■ **INSTRUCTIONS FOR THE TASK**: Repeat every record exactly as written, but leave out the pictures.
Content starts
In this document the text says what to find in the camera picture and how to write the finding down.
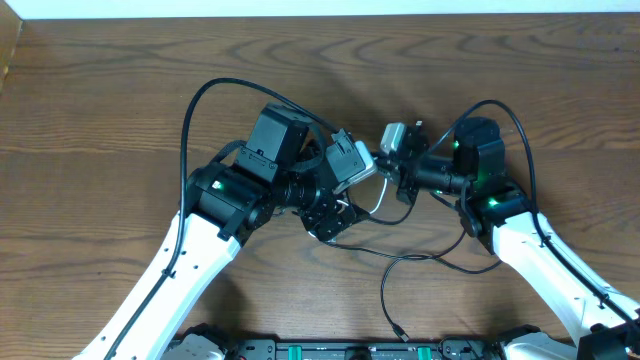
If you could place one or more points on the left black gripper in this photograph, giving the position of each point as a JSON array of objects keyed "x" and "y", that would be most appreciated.
[{"x": 324, "y": 218}]

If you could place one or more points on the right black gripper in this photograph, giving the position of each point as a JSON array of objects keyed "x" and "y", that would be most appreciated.
[{"x": 406, "y": 190}]

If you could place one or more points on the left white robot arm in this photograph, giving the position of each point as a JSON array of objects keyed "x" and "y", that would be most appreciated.
[{"x": 286, "y": 163}]

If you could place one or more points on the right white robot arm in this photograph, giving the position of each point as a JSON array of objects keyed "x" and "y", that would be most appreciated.
[{"x": 602, "y": 322}]

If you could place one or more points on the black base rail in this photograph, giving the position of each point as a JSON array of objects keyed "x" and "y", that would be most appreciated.
[{"x": 204, "y": 342}]

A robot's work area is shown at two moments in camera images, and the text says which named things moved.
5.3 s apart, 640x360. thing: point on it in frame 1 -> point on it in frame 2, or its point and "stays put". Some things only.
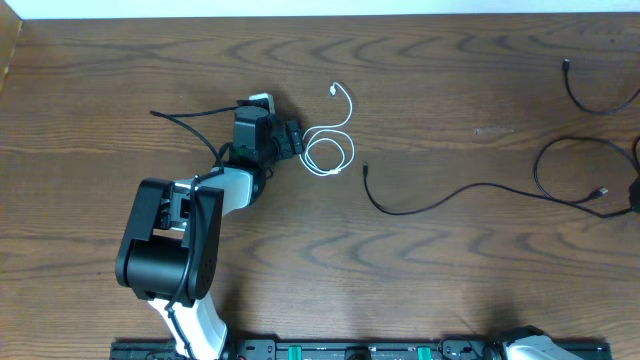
Content ends
■ **REPLY TO THE EXERCISE**:
In this document the text says what to find in the camera picture and how to write the finding down.
If you could place one or more points on the left black gripper in this photograph, giving the position of each point as a JSON array of objects keyed "x" and "y", that would be most appreciated.
[{"x": 324, "y": 218}]

If you could place one or more points on the right black gripper in this photograph, giving the position of each point as a JSON array of objects keyed "x" and "y", that would be most appreciated.
[{"x": 406, "y": 190}]

If you could place one or more points on the left white robot arm in this photograph, giving the position of each point as a JSON array of objects keyed "x" and "y", that would be most appreciated.
[{"x": 286, "y": 163}]

If you could place one or more points on the right white robot arm in this photograph, giving the position of each point as a JSON array of objects keyed "x" and "y", that would be most appreciated.
[{"x": 602, "y": 322}]

If you could place one or more points on the black base rail in this photograph, giving the position of each point as a JSON array of objects keyed "x" and "y", that would be most appreciated.
[{"x": 204, "y": 342}]

A robot's work area is shown at two moments in camera images, and the text says which named things moved.
5.3 s apart, 640x360. thing: point on it in frame 1 -> point on it in frame 2, or its point and "stays put". Some things only.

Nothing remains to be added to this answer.